Jack was the only child of Thomas Kilfoyle, a farmer from Ireland, and his native-born wife Catherine. In 1882 and 1883, Tom had led an overlanding party with his relatives, the Duracks and the Byrnes, and established Rosewood station, which extended from the eastern Kimberley region of Western Australia into the present Northern Territory. Jack was educated in the early 1900s at Christian Brothers' College in Perth. Although he had lost the sight in one eye as the result of an insect bite that became infected, he proved an excellent athlete. On his father's death in 1908, he inherited a share in Rosewood.
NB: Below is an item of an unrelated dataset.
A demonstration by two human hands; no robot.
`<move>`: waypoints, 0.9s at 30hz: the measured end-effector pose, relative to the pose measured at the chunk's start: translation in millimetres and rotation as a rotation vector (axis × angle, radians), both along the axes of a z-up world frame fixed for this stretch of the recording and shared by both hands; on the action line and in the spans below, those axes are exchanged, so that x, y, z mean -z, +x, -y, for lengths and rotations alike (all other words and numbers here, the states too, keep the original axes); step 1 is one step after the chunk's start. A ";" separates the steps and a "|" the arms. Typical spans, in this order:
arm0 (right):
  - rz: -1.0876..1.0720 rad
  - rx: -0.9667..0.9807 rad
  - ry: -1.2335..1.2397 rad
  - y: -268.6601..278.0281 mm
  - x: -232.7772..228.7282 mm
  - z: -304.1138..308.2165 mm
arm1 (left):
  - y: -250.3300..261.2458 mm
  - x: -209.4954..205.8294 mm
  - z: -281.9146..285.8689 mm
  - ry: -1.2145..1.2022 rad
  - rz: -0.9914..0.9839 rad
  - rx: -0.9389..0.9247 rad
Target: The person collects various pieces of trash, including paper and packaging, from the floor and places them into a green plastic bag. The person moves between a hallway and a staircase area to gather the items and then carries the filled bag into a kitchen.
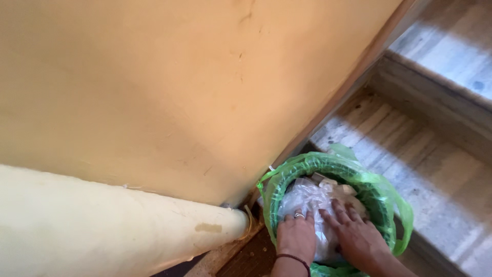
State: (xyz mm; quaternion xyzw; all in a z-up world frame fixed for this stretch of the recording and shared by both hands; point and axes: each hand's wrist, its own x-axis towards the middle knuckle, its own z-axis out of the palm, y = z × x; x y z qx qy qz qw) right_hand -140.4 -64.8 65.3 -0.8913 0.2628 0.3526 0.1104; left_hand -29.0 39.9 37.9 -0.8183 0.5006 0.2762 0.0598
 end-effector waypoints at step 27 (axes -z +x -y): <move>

Jack worked on the property from 1915 and took over its management in March 1922.

Land owner

During the next 25 years, Kilfoyle built a reputation as a successful owner-manager on a medium-sized property of 734,000 acres (2,970 km2) on what was known as a "big man's frontier," increasingly dominated by companies and absentee proprietors. Having improved his beef Shorthorns with a strain of "milk" bulls acquired from Nestlé & Anglo Swiss Condensed Milk Co. (Australasia) Ltd., he put his profits into improving the property by fencing, paddocking and providing watering-places. A federal board of inquiry into land policy in 1937 praised Kilfoyle's thorough management and close supervision of Rosewood.